I had a football coach who told me I talked too much in the locker room.  I didn’t know what that meant until 10 years later and I was in a dojo listening to white belts talk too much in the locker room.  If you wear a white belt, you talk too much.  You’re talking too much online.  You’re talking too much in the locker room.  If you’re reading this quietly to yourself, not even out load but in your brain, you’re talking too much.  I still talk too much.

#7.  Shut up.  Listen.  Observe.  Use your eyeballs and mimic that awesome purple belt you admire.  Watch the black belts.  You’ll see even the friendly, outgoing ones don’t talk that much about BJJ off the mats.  You’re not an expert.  Be a student.

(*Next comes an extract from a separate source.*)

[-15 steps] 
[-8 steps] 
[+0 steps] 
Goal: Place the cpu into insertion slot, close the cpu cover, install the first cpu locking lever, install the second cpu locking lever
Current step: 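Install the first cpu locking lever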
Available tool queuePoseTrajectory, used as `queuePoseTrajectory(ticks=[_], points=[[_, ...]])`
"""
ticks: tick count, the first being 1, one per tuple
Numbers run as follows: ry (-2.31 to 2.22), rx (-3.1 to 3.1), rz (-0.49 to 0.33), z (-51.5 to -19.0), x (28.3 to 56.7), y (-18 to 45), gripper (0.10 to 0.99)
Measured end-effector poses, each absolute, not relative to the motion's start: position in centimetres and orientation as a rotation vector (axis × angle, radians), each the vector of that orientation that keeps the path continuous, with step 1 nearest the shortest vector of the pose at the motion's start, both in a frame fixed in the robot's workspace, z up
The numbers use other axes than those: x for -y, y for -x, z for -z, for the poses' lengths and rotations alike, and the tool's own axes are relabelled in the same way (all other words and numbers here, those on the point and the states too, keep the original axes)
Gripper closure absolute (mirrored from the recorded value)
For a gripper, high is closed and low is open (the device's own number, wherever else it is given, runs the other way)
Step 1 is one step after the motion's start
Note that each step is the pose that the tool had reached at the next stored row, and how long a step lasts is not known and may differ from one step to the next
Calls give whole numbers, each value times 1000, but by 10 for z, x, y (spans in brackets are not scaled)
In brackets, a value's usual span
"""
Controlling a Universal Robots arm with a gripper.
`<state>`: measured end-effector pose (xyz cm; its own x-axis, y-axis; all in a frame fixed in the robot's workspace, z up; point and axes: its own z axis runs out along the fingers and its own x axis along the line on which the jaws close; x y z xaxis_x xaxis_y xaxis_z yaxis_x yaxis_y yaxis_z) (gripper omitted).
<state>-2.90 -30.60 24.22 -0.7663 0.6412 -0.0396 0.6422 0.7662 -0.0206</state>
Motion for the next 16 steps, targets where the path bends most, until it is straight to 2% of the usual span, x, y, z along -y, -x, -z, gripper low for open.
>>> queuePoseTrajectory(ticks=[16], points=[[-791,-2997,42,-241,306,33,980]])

Brazilian Jiu-Jitsu is great.  It’s a complete, all around martial art.  I’ll be the first to admit that there’s not a single martial art that’s better than BJJ.  However, like supplementing your BJJ with strength and conditioning workouts, you should consider supplementing your training with another martial art as well.  Many BJJ black belts are also black belts in Judo, Aikido, or some other form of martial art.

#6.  If your BJJ dojo offers more than one martial art, sign up for it!  Expand your horizon and become a multi-martial arts practitioner.  Taking Judo 1 day a week will significantly increase your BJJ in the long run.  This includes arts like Yoga and Tae Chi.  I practice yoga every now and again with my wife and just the small increases in flexibility and balance have done wonders for my game.

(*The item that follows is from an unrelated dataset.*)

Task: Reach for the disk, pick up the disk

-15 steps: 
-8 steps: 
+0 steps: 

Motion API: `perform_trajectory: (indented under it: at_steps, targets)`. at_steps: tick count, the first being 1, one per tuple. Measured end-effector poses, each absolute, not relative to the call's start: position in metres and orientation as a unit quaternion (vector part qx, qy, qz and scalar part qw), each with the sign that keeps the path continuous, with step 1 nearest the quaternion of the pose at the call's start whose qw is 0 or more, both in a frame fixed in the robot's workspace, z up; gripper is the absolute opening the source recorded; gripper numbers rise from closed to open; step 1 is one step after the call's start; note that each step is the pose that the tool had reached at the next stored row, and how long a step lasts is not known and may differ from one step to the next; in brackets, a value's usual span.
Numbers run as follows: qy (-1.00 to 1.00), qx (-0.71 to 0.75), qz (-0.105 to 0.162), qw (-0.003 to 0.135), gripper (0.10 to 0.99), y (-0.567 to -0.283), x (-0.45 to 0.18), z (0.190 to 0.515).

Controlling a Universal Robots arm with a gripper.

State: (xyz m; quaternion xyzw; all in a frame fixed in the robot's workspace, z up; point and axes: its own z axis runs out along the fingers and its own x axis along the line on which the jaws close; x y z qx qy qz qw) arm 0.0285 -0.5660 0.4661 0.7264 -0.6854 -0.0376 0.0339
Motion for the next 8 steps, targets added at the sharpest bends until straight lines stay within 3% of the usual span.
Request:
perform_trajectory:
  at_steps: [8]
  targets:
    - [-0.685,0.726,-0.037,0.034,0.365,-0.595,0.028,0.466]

So let’s say you took up yoga.  Great!  But being on the mats isn’t the time to work on your Zen either.  Be aggressive in what you want to do.

#5.  ATTACK!  Now, I’m not saying flail around like a suffocating fish on the sea pier.  Don’t be wild.  But, force your game onto your opponent.  Don’t sit in someone’s guard and let them dictate where the match is headed.  And don’t lay on your back and watch them pass your guard, either.

Have a game plan.  If you’re still new, and haven’t even started developing a game plan, have a move.  Have 1 move for each position (that’s 8 moves, give or take) and repeat each move.  He’s in your guard?  Keep trying that same sweep until you learn another.  If it fails and he passes?  Oh well!  Try that side mount escape.  Did it fail?  Good.

#4.  Fail often.  Fail again.  Ask any world champion what they learned after they won a fight and they won’t have a good answer.  Sure, they had some questions answered.  But what did they learn?  Ask any world champion what they learned after they lost a fight, and they’ll tell you a lot.  What they learned about themselves, about what did or didn’t really work, how to revamp their training, etc., etc.  The list is endless.  We learn more in failure than success.

You know what the other great thing about failing at a technique is?  You learn what works best for you.  Repetition and drills are great, they build mechanics, but failure builds technique.

#3.  Learn the variation that works for you.  Eddie Bravo’s rubber guard isn’t for everybody, but it’s for somebody.  And the person that can execute it successfully can give people a good run for their money.  So maybe the standard straight arm-lock isn’t hitting for you, but maybe the reversal is.  Learn to set up the reverse from failing the standard variation.

You have to know the moves, though.  You can’t do anything if you don’t have the knowledge.  Spend 20 minutes a day, even day’s you’re not training, studying.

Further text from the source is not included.